After a 52-week high
at the end of January, Disney gave a mixed bag of first-quarter results
While other parts of the company were propped up by the blockbuster juggernaut Rogue One: A Star Wars Story
and pulled down by ESPN, the parks and resorts division was a shining star despite some lower than expected earnings.
Parks and Resorts was
the only section of Disney to see positive revenue for the quarter. Coming off a 2016 financial year that saw the opening of the massive new Shanghai resort, expectations were a bit rougher this quarter than typically. However, all seemed to be pleased with the $4.56 billion in revenue and $1.11 billion in operating income that the division reported.
Just as many had reported, both attendance and occupancy were low for the quarter. Disney pointed to Hurricane Matthew in part for that dip. This is the fourth straight quarter of year over year declines in attendance at Disney parks. Despite these drops, the Parks and Resorts division saw the largest operating income
in the past five years this quarter thanks to increasing per guest spending. Per guest
spending has seen nearly consistent rather impressive increases in recent years.
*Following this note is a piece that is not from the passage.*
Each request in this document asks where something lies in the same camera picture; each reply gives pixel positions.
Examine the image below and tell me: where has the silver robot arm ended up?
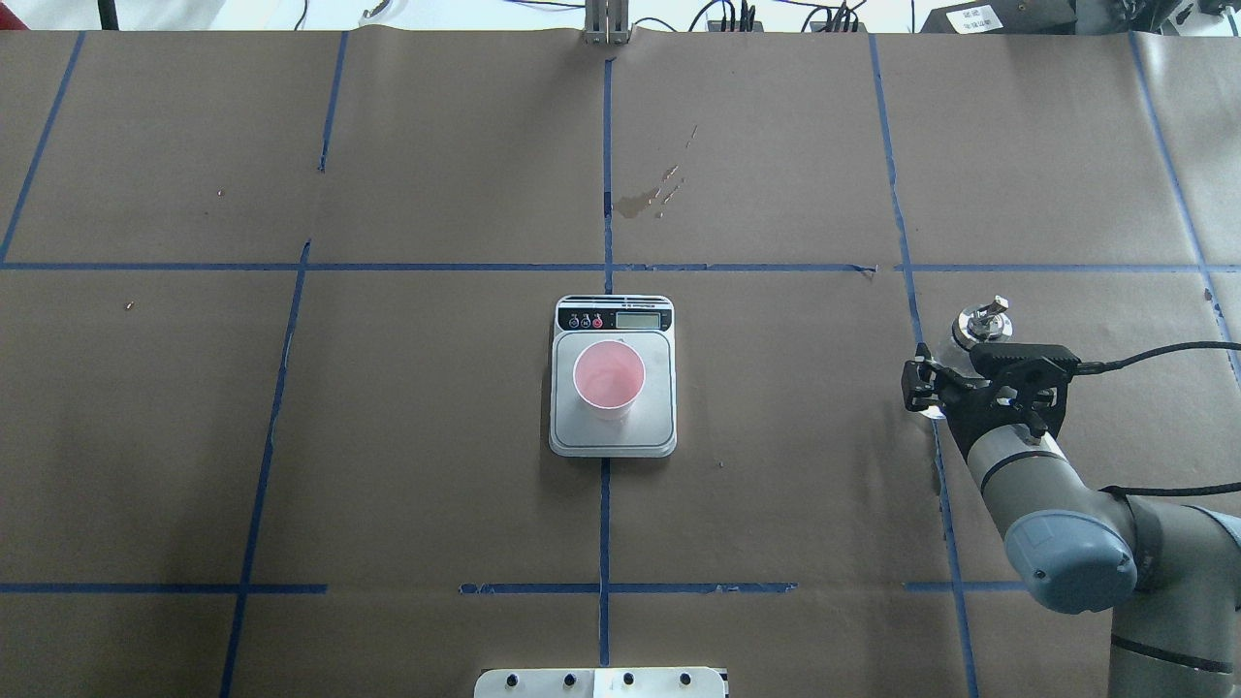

Disney has launched numerous up-charge events and offerings over the past few years. These offerings range from Express bus service
for $15 to a $15,000, 12-person meal
Many of these offerings are listed as limited-time tests. The most popular ones seem to be semi-permeant offerings moving forward. Disney CEO Bob Iger did signal towards the end of last year that we could potentially see new hotels being built, calling the move “smart” for both Orlando and Anaheim.
The rumors here in Orlando consist mostly of new Disney Vacation Club villas, the timeshare cash cow for Disney, with rumored updates coming to numerous hotels at Disney World. None of these updates or new hotels have yet to be confirmed.
For now, we can only look at the ticket increases (yet again) as the best indication for another positive quarter.